It was probably the most famous album cover in history, much to the chagrin of drivers, who had to drive around many tourists who try to recreate the picture. Officials have long been trying to move the crossing, citing that it’s a tourist “death trap”; there were 22 accidents at the crosswalk since 2000. The original photograph for Abbey Road was snapped on August 8, 1969. The album cover did not mention the band’s name or the album title, acknowledging their status as the most famous band in the world*. Abbey Road went on to become one of the most successful Beatles albums ever.
The idea was by Paul McCartney who had sketched out four stickmen walking over the zebra crossin outside Abbey Road studios. Photographer Iain Macmillan was hired and was put on a ladder to snap this picture while a police officer held the traffic back. Macmillan took six photographs, and only now-famous photo number five featured all the band members’ legs in a perfect “V” formation.

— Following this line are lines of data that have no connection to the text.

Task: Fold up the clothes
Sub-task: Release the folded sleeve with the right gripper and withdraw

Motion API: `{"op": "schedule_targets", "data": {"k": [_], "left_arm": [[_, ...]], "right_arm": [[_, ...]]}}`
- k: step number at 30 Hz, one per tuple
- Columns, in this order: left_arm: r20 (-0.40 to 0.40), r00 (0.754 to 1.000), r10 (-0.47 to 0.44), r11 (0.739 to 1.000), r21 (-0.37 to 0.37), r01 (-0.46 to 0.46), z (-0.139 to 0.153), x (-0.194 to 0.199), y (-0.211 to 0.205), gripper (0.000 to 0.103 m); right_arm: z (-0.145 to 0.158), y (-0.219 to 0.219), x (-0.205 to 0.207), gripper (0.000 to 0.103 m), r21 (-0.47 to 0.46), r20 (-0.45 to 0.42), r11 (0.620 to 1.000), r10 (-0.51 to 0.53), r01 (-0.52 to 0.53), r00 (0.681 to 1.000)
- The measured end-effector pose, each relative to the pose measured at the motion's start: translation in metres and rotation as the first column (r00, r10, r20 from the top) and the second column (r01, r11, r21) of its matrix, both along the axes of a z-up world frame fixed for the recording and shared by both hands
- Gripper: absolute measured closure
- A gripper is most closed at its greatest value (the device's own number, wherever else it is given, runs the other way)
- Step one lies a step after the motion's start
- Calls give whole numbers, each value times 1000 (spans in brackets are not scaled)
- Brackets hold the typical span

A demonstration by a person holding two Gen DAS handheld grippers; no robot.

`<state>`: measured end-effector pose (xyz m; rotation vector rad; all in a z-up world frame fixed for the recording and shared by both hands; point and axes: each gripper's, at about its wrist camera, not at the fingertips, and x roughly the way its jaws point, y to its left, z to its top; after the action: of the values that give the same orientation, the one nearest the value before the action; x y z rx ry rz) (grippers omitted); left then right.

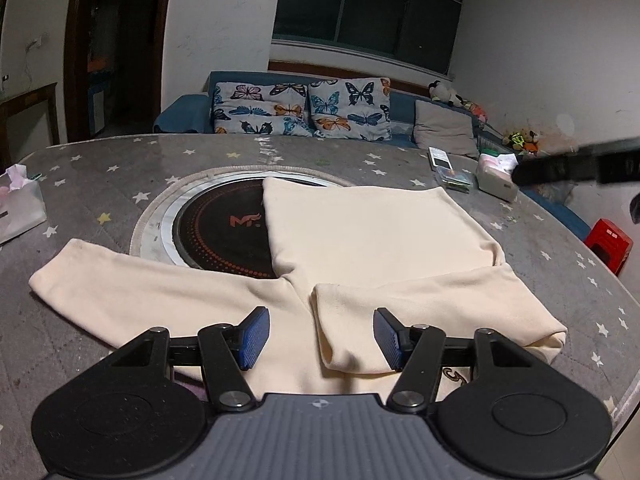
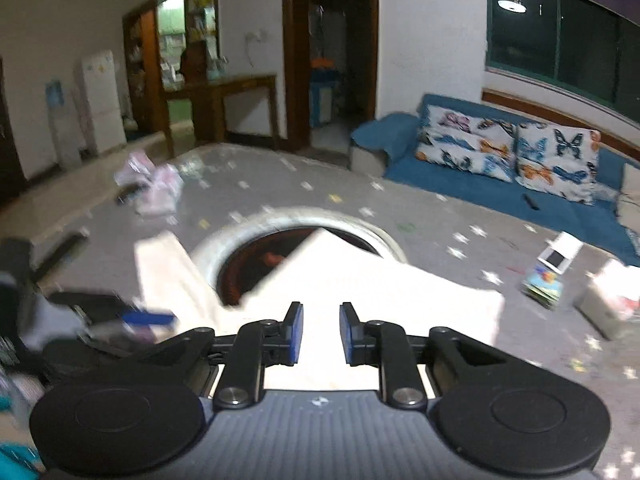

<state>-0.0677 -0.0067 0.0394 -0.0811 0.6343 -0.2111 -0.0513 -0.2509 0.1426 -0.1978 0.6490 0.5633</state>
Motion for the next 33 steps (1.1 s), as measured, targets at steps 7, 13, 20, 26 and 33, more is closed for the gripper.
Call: {"op": "schedule_targets", "data": {"k": [7, 13, 20, 26, 33], "left_arm": [[-10, 996, 86, 996, 12, -86, -7, 18, 14, 43], [-30, 984, 178, 984, 32, -177, -14, 33, 36, 44], [-49, 979, 200, 978, 70, -196, -23, 34, 42, 44], [-42, 979, 198, 977, 88, -193, -25, 34, 40, 44], [-33, 980, 197, 975, 107, -193, -26, 33, 36, 43]], "right_arm": [[-50, -51, 10, 84, -141, -126, 986, -110, 92, 986], [-76, -58, 15, 82, -135, -165, 986, -115, 93, 980], [-84, -49, 30, 74, -172, -118, 985, -47, 26, 992], [-92, -36, 42, 73, -236, -112, 965, 86, -111, 990], [-95, -36, 48, 88, -238, -127, 951, 169, -196, 977]]}}
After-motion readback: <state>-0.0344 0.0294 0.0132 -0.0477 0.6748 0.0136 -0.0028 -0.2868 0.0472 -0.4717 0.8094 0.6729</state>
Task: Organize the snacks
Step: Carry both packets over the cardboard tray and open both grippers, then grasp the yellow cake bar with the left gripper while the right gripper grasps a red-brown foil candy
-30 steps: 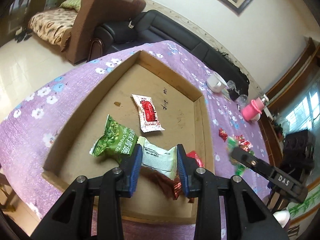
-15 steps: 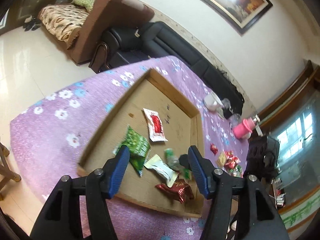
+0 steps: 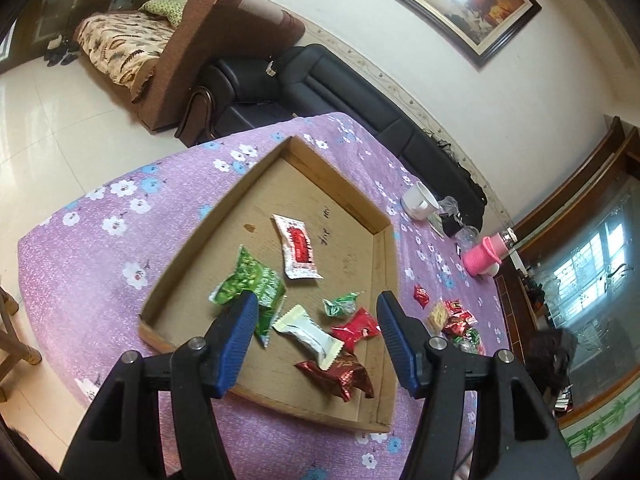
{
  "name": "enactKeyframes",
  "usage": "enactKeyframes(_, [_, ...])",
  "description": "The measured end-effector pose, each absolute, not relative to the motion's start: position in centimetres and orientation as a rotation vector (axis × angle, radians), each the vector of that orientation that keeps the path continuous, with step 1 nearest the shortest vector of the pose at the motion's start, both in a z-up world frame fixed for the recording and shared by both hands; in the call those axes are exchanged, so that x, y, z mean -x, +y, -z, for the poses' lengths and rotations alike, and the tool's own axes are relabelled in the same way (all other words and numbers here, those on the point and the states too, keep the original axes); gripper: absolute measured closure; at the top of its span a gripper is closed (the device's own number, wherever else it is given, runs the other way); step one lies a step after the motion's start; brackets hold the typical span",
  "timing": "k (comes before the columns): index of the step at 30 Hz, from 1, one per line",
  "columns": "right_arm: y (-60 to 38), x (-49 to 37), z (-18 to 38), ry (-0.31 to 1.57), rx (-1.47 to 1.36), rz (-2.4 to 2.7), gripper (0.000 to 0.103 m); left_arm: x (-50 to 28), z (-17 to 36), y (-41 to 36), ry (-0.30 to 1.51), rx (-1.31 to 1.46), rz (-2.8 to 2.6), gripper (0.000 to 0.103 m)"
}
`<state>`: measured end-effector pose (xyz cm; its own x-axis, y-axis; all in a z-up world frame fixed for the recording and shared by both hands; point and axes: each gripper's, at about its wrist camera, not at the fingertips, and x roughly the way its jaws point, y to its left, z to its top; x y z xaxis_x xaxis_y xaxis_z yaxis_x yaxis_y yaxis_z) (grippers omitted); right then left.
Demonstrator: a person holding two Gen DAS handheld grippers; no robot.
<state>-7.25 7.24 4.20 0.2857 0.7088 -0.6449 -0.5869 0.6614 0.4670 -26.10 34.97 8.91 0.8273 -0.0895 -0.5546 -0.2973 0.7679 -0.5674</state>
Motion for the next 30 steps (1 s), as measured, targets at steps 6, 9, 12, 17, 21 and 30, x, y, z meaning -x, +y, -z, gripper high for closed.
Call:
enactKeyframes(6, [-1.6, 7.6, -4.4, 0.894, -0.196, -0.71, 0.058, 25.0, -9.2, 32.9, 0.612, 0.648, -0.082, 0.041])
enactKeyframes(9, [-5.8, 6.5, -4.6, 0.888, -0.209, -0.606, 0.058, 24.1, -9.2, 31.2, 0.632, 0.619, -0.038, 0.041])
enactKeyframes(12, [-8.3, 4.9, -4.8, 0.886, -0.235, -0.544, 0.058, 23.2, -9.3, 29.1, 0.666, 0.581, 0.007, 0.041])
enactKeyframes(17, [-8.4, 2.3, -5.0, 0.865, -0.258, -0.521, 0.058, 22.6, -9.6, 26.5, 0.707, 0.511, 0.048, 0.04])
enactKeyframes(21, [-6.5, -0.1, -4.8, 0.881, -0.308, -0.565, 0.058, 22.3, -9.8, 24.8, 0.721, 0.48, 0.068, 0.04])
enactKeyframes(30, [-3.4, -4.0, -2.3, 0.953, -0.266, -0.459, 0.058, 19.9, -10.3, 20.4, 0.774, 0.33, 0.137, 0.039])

Ironically, when the rumors that Paul McCartney had died in a 1966 car crash started, the Abbey Road cover was held up as a clue. On the cover, Paul was barefoot, which is the way corpses were buried at the time in England. In reality, Paul had turned up at the photo shoot wearing sandals, but had kicked them off after the first two takes. The Volkswagen behind George bears the license plate number “28IF”, meaning Paul would be 28 years old if he had lived.
*The band’s name and album title were on the back-cover also made by Macmillian. Macmillan took “Abbey Road” street marker sign at the Alexandra Road junction of and started taking photos of the sign. An oblivious woman in a blue dress walked right in front of his viewfinder in one of his photos, and Macmillan thought it was the best, so he ended up using it.